§ Task objective: Go through the entries and copy every one exactly.

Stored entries
========================================================================

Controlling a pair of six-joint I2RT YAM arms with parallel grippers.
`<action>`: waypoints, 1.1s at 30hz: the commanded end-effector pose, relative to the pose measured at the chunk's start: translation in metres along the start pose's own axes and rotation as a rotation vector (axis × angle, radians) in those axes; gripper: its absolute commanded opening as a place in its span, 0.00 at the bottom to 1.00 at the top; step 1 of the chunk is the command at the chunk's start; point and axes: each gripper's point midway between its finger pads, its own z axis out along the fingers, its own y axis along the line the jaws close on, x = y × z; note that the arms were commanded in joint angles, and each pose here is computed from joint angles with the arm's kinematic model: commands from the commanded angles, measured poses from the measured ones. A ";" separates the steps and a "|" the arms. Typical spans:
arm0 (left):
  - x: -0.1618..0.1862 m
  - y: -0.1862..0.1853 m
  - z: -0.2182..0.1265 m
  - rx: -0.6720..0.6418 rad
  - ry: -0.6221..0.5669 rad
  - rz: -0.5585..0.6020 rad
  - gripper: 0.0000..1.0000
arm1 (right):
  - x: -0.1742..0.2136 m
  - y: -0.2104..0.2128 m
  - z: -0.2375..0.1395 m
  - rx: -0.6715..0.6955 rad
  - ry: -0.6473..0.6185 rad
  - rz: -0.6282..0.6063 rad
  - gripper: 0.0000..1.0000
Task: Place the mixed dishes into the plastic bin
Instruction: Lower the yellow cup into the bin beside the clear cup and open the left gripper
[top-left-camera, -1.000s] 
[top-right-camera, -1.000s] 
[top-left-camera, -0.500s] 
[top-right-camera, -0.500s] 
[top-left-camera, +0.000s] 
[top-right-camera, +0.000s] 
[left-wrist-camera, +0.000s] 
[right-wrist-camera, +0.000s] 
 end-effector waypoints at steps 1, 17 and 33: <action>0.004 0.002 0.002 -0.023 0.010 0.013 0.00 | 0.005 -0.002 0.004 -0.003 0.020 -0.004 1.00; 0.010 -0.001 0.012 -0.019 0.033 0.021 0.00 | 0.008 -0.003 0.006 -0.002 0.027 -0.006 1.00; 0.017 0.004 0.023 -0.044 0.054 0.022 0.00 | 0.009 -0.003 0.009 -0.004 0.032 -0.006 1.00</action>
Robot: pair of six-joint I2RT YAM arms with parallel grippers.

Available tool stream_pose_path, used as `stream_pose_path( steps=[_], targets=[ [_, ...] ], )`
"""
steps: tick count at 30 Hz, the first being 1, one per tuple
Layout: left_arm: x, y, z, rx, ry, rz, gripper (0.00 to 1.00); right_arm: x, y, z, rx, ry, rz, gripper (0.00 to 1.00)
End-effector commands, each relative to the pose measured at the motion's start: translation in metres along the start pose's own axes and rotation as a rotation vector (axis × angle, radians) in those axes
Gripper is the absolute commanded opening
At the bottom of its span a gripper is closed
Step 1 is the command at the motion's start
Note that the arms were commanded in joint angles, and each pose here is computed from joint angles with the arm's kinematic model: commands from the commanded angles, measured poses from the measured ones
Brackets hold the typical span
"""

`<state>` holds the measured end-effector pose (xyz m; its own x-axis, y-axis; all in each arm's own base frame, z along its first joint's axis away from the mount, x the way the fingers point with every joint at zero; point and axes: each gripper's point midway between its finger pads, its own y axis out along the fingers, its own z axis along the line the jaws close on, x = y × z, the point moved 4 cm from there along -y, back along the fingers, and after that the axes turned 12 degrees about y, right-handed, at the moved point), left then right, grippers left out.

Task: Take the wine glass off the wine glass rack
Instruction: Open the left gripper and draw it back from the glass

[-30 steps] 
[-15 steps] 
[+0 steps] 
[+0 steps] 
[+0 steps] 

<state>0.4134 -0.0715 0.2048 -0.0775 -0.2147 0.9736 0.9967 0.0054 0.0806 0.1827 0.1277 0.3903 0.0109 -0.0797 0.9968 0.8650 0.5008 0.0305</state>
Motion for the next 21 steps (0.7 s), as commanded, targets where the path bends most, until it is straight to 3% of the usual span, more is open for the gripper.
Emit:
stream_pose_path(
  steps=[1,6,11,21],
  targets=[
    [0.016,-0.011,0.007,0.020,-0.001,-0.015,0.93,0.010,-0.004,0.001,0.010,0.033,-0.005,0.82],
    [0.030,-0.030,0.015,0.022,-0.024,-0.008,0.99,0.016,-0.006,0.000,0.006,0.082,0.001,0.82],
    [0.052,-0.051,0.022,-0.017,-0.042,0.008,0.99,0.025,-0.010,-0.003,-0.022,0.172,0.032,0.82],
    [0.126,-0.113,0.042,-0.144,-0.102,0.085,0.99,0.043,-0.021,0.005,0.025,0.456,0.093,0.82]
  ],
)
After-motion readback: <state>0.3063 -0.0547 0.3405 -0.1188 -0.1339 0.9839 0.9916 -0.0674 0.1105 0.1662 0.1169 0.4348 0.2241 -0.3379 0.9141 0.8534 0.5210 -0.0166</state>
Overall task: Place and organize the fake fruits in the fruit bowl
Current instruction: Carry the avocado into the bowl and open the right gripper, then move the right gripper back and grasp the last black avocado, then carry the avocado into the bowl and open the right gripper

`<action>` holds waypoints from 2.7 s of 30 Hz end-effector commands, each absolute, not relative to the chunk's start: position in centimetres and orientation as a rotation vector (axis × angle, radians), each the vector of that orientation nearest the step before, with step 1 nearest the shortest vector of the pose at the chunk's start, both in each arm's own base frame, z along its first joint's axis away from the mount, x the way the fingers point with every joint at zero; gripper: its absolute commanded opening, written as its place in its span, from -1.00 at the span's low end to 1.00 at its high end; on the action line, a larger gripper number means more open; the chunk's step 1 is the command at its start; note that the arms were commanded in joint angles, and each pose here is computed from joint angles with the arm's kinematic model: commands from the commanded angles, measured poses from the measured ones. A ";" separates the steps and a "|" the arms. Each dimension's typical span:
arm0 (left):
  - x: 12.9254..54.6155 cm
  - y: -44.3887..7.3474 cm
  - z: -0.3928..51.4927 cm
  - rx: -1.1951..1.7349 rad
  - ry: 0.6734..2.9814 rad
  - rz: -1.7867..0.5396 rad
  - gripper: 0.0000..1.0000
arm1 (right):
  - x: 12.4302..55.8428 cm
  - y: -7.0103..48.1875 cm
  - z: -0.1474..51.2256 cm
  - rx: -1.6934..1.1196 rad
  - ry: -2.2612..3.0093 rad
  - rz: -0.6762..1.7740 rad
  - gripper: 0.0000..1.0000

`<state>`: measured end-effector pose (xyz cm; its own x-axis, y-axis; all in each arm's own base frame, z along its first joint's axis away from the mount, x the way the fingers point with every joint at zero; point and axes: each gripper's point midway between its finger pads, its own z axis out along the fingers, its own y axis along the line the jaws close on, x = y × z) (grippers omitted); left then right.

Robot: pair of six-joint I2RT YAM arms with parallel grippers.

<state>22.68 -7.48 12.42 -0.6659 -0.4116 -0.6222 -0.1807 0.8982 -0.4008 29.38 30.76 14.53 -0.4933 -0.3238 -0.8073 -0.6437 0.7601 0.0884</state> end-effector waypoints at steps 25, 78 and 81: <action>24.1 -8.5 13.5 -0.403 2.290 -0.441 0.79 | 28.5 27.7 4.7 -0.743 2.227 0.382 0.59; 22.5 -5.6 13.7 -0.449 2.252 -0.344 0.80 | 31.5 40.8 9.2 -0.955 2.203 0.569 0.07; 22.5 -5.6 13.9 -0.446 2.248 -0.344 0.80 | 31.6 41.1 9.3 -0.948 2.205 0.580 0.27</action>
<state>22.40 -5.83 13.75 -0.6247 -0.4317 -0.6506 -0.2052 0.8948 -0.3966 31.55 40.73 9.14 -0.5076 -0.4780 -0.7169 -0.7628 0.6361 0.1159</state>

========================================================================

§ Answer to the problem:
Controlling a pair of six-joint I2RT YAM arms with parallel grippers.
`<action>`: waypoints, 1.1s at 30hz: the commanded end-effector pose, relative to the pose measured at the chunk's start: translation in metres along the start pose's own axes and rotation as a rotation vector (axis × angle, radians) in those axes; gripper: its absolute commanded opening as a place in its span, 0.00 at the bottom to 1.00 at the top; step 1 of the chunk is the command at the chunk's start; point and axes: each gripper's point midway between its finger pads, its own z axis out along the fingers, its own y axis along the line the jaws close on, x = y × z; note that the arms were commanded in joint angles, and each pose here is computed from joint angles with the arm's kinematic model: commands from the commanded angles, measured poses from the measured ones. A ";" separates the steps and a "|" the arms. Typical spans:
arm0 (left):
  - x: -0.1618..0.1862 m
  - y: -0.1862..0.1853 m
  - z: -0.2182..0.1265 m
  - rx: -0.6720..0.6418 rad
  - ry: -0.6221..0.5669 rad
  - rz: -0.5585..0.6020 rad
  - gripper: 0.0000..1.0000
arm1 (right):
  - x: -0.1742..0.2136 m
  - y: -0.2104..0.2128 m
  - z: -0.2375..0.1395 m
  - rx: -0.6715..0.6955 rad
  - ry: -0.6473..0.6185 rad
  - rz: -0.6282..0.6063 rad
  - gripper: 0.0000..1.0000
Task: Place the mixed dishes into the plastic bin
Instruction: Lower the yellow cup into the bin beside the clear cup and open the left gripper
[top-left-camera, -1.000s] 
[top-right-camera, -1.000s] 
[top-left-camera, -0.500s] 
[top-right-camera, -0.500s] 
[top-left-camera, +0.000s] 
[top-right-camera, +0.000s] 
[left-wrist-camera, +0.000s] 
[right-wrist-camera, +0.000s] 
 end-effector waypoints at steps 1, 17 and 33: <action>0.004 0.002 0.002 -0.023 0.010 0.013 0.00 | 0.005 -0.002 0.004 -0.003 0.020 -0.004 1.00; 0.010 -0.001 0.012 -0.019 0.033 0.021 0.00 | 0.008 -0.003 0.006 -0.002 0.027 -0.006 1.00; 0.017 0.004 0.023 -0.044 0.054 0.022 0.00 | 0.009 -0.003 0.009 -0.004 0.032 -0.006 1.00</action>
Robot: pair of six-joint I2RT YAM arms with parallel grippers.

Available tool stream_pose_path, used as `stream_pose_path( steps=[_], targets=[ [_, ...] ], )`
"""
steps: tick count at 30 Hz, the first being 1, one per tuple
Layout: left_arm: x, y, z, rx, ry, rz, gripper (0.00 to 1.00); right_arm: x, y, z, rx, ry, rz, gripper (0.00 to 1.00)
End-effector commands, each relative to the pose measured at the motion's start: translation in metres along the start pose's own axes and rotation as a rotation vector (axis × angle, radians) in those axes
Gripper is the absolute commanded opening
At the bottom of its span a gripper is closed
Step 1 is the command at the motion's start
Note that the arms were commanded in joint angles, and each pose here is computed from joint angles with the arm's kinematic model: commands from the commanded angles, measured poses from the measured ones
Brackets hold the typical span
"""

`<state>` holds the measured end-effector pose (xyz m; its own x-axis, y-axis; all in each arm's own base frame, z along its first joint's axis away from the mount, x the way the fingers point with every joint at zero; point and axes: each gripper's point midway between its finger pads, its own y axis out along the fingers, its own z axis along the line the jaws close on, x = y × z, the point moved 4 cm from there along -y, back along the fingers, and after that the axes turned 12 degrees about y, right-handed, at the moved point), left then right, grippers left out.

Task: Take the wine glass off the wine glass rack
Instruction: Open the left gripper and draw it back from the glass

[-30 steps] 
[-15 steps] 
[+0 steps] 
[+0 steps] 
[+0 steps] 

<state>0.4134 -0.0715 0.2048 -0.0775 -0.2147 0.9736 0.9967 0.0054 0.0806 0.1827 0.1277 0.3903 0.0109 -0.0797 0.9968 0.8650 0.5008 0.0305</state>
Motion for the next 21 steps (0.7 s), as commanded, targets where the path bends most, until it is straight to 3% of the usual span, more is open for the gripper.
Emit:
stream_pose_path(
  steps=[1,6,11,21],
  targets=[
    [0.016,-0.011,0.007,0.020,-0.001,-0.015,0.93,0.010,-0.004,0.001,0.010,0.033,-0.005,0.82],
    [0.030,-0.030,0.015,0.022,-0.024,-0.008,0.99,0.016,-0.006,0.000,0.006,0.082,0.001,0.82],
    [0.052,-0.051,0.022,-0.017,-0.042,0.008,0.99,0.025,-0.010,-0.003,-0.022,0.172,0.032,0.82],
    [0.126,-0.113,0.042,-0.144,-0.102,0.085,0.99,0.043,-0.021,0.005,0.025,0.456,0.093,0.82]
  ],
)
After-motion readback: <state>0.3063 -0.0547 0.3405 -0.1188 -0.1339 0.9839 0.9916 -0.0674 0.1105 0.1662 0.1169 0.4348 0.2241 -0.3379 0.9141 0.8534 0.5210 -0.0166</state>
Overall task: Place and organize the fake fruits in the fruit bowl
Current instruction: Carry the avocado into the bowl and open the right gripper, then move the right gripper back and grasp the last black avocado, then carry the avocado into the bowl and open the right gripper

`<action>` holds waypoints from 2.7 s of 30 Hz end-effector commands, each absolute, not relative to the chunk's start: position in centimetres and orientation as a rotation vector (axis × angle, radians), each the vector of that orientation nearest the step before, with step 1 nearest the shortest vector of the pose at the chunk's start, both in each arm's own base frame, z along its first joint's axis away from the mount, x the way the fingers point with every joint at zero; gripper: its absolute commanded opening, written as its place in its span, from -1.00 at the span's low end to 1.00 at its high end; on the action line, a larger gripper number means more open; the chunk's step 1 is the command at its start; note that the arms were commanded in joint angles, and each pose here is computed from joint angles with the arm's kinematic model: commands from the commanded angles, measured poses from the measured ones. A ";" separates the steps and a "|" the arms. Each dimension's typical span:
arm0 (left):
  - x: 12.9254..54.6155 cm
  - y: -44.3887..7.3474 cm
  - z: -0.3928..51.4927 cm
  - rx: -1.1951..1.7349 rad
  - ry: 0.6734..2.9814 rad
  - rz: -1.7867..0.5396 rad
  - gripper: 0.0000..1.0000
arm1 (right):
  - x: 12.4302..55.8428 cm
  - y: -7.0103..48.1875 cm
  - z: -0.1474..51.2256 cm
  - rx: -1.6934..1.1196 rad
  - ry: -2.2612..3.0093 rad
  - rz: -0.6762..1.7740 rad
  - gripper: 0.0000..1.0000

`<state>`: measured end-effector pose (xyz cm; its own x-axis, y-axis; all in each arm's own base frame, z along its first joint's axis away from the mount, x the way the fingers point with every joint at zero; point and axes: each gripper's point midway between its finger pads, its own z axis out along the fingers, its own y axis along the line the jaws close on, x = y × z) (grippers omitted); left then right.

Robot: pair of six-joint I2RT YAM arms with parallel grippers.

<state>22.68 -7.48 12.42 -0.6659 -0.4116 -0.6222 -0.1807 0.8982 -0.4008 29.38 30.76 14.53 -0.4933 -0.3238 -0.8073 -0.6437 0.7601 0.0884</state> end-effector waypoints at steps 25, 78 and 81: <action>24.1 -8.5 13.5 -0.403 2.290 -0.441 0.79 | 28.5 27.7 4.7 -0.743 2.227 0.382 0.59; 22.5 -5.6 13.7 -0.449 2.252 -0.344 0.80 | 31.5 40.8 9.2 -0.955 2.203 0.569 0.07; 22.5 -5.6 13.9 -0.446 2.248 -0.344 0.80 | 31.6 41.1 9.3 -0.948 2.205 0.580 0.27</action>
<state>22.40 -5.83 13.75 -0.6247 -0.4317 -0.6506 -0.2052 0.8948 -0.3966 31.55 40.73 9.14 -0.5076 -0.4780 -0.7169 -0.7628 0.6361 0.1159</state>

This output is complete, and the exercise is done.